Work required: Please restate, word for word, the lines below that begin at the one with "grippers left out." and end at the one with "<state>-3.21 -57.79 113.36". Leave out all other lines.

Material provided:
________________________

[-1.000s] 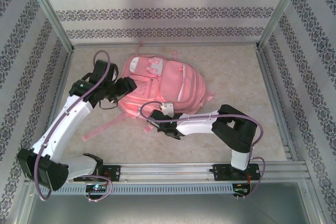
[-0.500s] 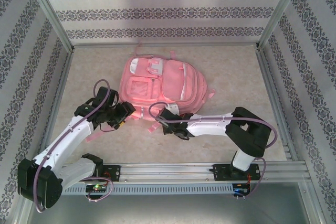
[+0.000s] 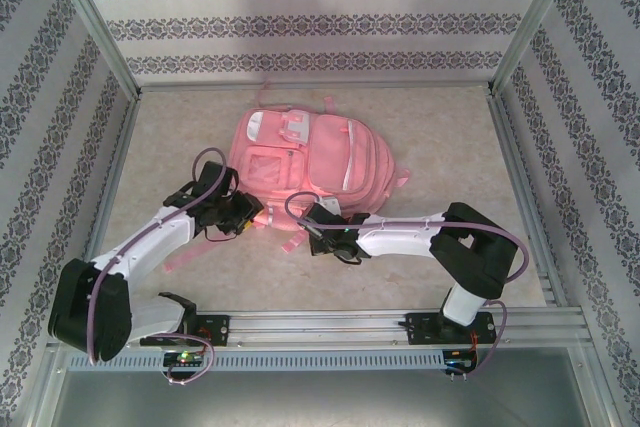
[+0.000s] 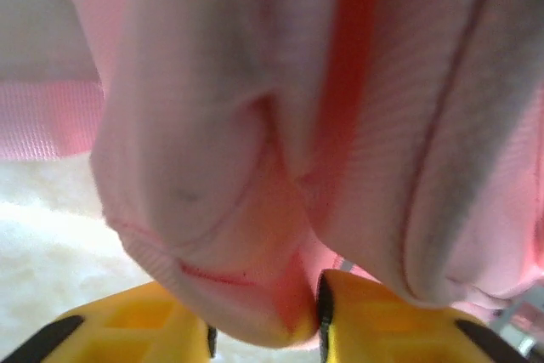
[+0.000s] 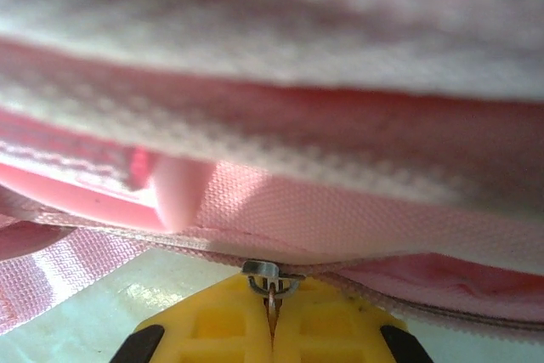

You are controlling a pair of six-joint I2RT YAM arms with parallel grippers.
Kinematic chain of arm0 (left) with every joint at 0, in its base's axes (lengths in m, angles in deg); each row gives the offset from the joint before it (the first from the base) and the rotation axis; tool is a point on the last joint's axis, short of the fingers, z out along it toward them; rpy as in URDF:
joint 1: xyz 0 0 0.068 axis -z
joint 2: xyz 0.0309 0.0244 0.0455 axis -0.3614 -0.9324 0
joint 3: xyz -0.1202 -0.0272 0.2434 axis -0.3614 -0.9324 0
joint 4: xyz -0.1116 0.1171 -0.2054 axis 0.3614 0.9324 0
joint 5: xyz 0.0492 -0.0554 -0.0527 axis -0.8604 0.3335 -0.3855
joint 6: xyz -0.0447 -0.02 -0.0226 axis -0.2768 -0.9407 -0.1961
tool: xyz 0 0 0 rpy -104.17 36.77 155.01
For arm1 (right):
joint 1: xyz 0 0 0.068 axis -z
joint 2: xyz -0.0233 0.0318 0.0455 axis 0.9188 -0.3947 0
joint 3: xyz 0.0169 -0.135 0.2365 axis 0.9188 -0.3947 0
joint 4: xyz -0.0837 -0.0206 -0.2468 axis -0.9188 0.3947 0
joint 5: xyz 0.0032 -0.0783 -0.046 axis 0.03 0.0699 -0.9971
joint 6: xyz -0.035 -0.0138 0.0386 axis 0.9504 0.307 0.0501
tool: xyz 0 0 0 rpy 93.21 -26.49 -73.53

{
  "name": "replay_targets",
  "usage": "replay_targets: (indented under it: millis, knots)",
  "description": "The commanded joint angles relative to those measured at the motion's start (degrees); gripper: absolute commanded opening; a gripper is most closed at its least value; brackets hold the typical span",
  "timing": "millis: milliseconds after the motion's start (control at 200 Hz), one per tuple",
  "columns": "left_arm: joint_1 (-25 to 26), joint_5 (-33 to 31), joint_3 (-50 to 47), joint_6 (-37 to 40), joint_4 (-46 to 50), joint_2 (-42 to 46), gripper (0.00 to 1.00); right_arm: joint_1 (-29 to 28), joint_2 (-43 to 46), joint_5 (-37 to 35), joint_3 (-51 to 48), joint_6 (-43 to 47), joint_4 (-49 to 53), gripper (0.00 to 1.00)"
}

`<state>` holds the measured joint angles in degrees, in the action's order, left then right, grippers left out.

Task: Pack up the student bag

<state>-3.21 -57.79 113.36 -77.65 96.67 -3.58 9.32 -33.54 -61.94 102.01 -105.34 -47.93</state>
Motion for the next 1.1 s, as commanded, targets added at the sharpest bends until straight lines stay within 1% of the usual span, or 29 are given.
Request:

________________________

Solution below:
`<state>` holds the measured joint angles in degrees, in the action's order, left then right, grippers left out.

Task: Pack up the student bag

<state>-3.21 -57.79 113.36 -77.65 96.67 -3.58 9.32 -33.54 -61.94 102.01 -105.34 -47.93</state>

This completes the requested output.